6. It is further case of the petitioner that subsequently, the Registrar, ICA by another letter dated 11.1.2017 addressed to the petitioner has stated that the main objective of arbitration being speedy resolution of dispute, claimant’s request for three months’ extension of time for payment of Rs.72,34,813/- and Rs.23,45,000/- towards its share of arbitration costs and expenses on claim as well as towards the stamp duty is absolutely unacceptable to the Council and however, the claimant was granted the last and final extension of time till 21.2.2017 for payment of the above amount. Subsequently, the Registrar, ICA by letter dated 8.3.2017 exercising the powers under Rule 38 of the ICA Rules of Arbitration closed the matter on file on the ground of non-persuasion of arbitration by the claimant and held that the Council will not be liable for any adverse consequences of this action. The said letter by the Registrar, ICA closing the proceedings initiated by the petitioner has reached finality.
7. It is further case of the petitioner that on 5.7.2017, the respondents made representation to the ICA after paying the amount of Rs.34,500/- and other amounts and requested to treat the said letter as the notice invoking arbitration under the ICA Rules and initiate the arbitration proceedings to adjudicate the claims raised by the claimant. On 19.7.2017, the Registrar, ICA addressed a letter to the present petitioner inviting the attention to Rule 43 of the ICA Rules of Arbitration relating to Optional conciliation under which the parties may opt for conciliation and request the arbitrator to settle their disputes through conciliation before commencement of the arbitration and also to Rule 44 under which the parties may alternatively like to avail of Fast Track Arbitration and request the arbitrator, before the commencement of the proceedings, to decide the dispute within a fixed time frame of 3 to 6 months or any other duration as agreed by the parties. Again the Registrar, ICA by letter dated 1.11.2017 rejected the request made by the petitioner for payment of the amount due in installments stating that there is no such provision in the ICA Rules. Therefore, the petitioner is before this Court for the reliefs sought for.

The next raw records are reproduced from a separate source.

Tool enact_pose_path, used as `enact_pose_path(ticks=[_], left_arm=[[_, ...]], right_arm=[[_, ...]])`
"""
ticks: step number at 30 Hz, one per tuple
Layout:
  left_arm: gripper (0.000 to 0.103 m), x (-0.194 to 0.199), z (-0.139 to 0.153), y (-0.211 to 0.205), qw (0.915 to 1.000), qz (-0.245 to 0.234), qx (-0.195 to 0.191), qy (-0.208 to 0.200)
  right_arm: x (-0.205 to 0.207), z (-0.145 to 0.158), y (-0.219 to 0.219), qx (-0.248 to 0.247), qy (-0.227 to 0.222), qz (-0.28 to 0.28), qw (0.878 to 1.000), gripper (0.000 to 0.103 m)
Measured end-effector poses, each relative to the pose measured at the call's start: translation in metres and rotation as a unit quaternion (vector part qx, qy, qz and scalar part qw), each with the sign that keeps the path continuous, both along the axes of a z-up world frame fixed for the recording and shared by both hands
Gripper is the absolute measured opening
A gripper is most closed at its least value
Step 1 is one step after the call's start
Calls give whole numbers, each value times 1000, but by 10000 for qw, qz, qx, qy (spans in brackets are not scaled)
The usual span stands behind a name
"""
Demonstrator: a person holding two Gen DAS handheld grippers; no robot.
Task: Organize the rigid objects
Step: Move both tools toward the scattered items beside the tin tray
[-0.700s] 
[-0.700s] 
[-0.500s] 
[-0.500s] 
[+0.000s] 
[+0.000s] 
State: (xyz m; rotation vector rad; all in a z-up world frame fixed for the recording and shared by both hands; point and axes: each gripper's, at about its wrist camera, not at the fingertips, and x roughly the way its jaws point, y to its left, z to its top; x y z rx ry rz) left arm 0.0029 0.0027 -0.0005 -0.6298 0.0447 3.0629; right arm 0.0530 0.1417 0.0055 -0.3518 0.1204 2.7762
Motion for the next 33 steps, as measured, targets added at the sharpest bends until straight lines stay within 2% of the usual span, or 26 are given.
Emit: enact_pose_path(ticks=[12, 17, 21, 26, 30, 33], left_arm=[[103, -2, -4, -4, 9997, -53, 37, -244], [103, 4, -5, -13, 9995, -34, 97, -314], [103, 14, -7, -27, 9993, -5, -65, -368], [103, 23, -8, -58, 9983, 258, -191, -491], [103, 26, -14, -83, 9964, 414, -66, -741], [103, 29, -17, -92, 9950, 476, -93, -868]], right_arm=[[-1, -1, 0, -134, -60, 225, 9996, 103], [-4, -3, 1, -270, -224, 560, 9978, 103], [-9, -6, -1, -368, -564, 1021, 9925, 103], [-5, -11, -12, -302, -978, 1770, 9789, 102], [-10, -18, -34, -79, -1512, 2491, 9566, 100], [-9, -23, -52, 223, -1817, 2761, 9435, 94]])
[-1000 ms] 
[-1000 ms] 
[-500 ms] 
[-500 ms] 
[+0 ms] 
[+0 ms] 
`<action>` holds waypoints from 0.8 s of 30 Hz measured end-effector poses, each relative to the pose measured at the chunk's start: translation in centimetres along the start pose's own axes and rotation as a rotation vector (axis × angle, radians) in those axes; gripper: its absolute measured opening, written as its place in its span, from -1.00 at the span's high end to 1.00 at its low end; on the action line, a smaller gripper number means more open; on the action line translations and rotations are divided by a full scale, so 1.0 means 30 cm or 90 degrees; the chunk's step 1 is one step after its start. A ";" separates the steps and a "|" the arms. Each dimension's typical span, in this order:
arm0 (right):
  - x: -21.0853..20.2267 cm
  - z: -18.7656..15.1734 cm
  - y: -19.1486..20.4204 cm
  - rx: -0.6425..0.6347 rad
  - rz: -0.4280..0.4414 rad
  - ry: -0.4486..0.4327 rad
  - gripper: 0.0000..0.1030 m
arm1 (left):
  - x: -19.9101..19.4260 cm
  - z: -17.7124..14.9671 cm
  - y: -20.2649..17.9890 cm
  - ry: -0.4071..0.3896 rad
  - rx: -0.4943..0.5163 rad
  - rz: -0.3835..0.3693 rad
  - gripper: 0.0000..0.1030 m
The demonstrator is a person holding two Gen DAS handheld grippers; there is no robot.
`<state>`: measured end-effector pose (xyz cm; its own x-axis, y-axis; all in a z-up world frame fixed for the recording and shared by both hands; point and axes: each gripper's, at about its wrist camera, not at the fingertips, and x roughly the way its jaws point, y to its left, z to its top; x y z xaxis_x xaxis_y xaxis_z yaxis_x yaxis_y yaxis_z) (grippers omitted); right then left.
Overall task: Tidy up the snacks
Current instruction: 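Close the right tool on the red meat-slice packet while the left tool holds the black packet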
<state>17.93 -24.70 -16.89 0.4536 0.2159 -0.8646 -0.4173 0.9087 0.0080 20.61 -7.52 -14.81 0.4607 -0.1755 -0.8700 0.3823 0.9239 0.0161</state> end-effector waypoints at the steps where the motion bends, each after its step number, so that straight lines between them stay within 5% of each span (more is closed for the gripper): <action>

8. I have heard the learned counsel for the parties to the lis.
9. Sri Ravindranath Kamath, learned counsel for the petitioner reiterating the averments made in the CMP contended that when the petitioner sought permission to deposit the amount in three installments by letter dated 5.11.2016, the same was refused by ICA mainly on the ground that payment of the dues in installments cannot be granted to the petitioner, who has initiated the proceedings and it can be availed only by the respondents, who have initiated the proceedings in A.C. No.2107. Therefore, it amounts to discrimination. The Council cannot pick and choose while conducting the proceedings. He would further contend that according to the Fourth Schedule of the Act, the maximum fee is Rs.30,00,000/-. Therefore, he would contend that the proceedings initiated by the ICA cannot be sustained and the petitioner is entitled for appointment of suitable independent, impartial arbitrator, in terms of Clauses 44.3.1 and 44.3.2 of the agreement dated 3.6.2011 entered into between the parties. Therefore, he sought to allow the present CMP.
10. In support of his contentions, learned counsel for the petitioner relied upon the judgment of the Madras High Court in the case of Madras Fertilizers Limited vs. SICGIL India Limited and others reported in (2010)2 CTC 357 (paragraph-20).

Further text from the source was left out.